Get a load of this one, guys. It’s Porsche’s new dream machine called the Mission X. At this stage it is just a concept but the company describes it as a “beacon for the sports car of the future”.
Porsche unveiled the Mission X concept this week, as part of the ’75 Years of Porsche Sports Cars’ exhibition being held at the Porsche Museum in Stuttgart. On June 8, 1948 – 75 years ago – Porsche debuted its ‘No.1’ Roadster, which was the first car in history to wear a Porsche badge.
The Mission X is obviously quite different to that original model. But it does build on a long line of legendary and pioneering models, such as the 959, the Carrera GT, and the 918 Spyder. It stands 4.5 metres long and about two metres wide, which isn’t that large for a hypercar, particularly the length.
Being a smallish sports car is true to the company’s heritage, with 20-inch front and 21-inch rear wheels cementing the hypercar look. At the front is an extremely low and deep splitter system, not too dissimilar to what you’ll find on an actual race car, while the long and protruding rear haunches are textbook hypercar stuff.

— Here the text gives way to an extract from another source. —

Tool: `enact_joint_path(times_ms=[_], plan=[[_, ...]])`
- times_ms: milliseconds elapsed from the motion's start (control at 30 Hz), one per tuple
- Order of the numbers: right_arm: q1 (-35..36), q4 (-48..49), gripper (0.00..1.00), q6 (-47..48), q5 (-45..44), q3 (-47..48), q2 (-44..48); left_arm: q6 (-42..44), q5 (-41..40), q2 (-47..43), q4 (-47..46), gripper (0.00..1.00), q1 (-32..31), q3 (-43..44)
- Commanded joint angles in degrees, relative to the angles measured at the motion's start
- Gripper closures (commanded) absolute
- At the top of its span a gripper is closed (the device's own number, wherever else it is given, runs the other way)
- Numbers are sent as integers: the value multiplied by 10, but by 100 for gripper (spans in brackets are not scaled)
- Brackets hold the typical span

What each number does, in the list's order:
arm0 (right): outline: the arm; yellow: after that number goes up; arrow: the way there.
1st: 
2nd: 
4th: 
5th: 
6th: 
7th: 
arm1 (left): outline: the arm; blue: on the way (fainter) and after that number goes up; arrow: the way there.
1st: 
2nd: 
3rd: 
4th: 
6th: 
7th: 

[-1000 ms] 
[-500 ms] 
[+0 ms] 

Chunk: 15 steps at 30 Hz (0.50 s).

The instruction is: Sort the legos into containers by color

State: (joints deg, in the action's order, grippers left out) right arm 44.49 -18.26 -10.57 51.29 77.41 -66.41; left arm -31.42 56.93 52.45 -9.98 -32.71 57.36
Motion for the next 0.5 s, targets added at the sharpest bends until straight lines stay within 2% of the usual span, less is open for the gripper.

Zooming in on the detail, the rear wheels feature special aero blades that are almost transparent, and designed like turbines to help cool the brakes. The low body, mostly made from carbon fire and standing just 1.2 metres tall, becomes a showpiece when the extravagant butterfly doors are opened upward, and it’s all coated in a bespoke paint called Rocket Metallic.
Now for the exciting part, Porsche specifically says if a production version is made it should “be the fastest road-legal vehicle around the Nurburgring” as well as offer more aero downforce than the GT3 RS, and feature a 900-volt electrical system that charges up in twice the speed of the Taycan Turbo S.
This all means that yes, the Mission X is an electric vehicle. Strangely, Porsche hasn’t actually mentioned any specifications or power figures. However, another vision for the production version is for it to offer a power-to-weight ratio of 1PS:1kg. So if it weighs 1500kg, for example, it’ll produce 1500PS (1103kW).
So, will it go into production? We think it will. After all, it is electric and that’s an important focus for almost all automotive brands at the moment.
Secondly, Porsche rarely builds a concept car for no reason; the Taycan was originally pitched as the Mission E concept and then it arrived in showrooms with a pretty similar design. Michael Mauer, head of style Porsche, said:
“The Mission X is a clear commitment to the core of the brand. The continuing, enhanced expression of our brand and product identity is an important compass for us to navigate the development of our series-production models. The concept study symbolises a symbiosis of unmistakable motorsport DNA with a luxurious overall impression.”
We assume the concept will be on display at the Porsche Museum for the celebratory exhibition, and it’ll probably do the rounds in various media and event showcases at some point.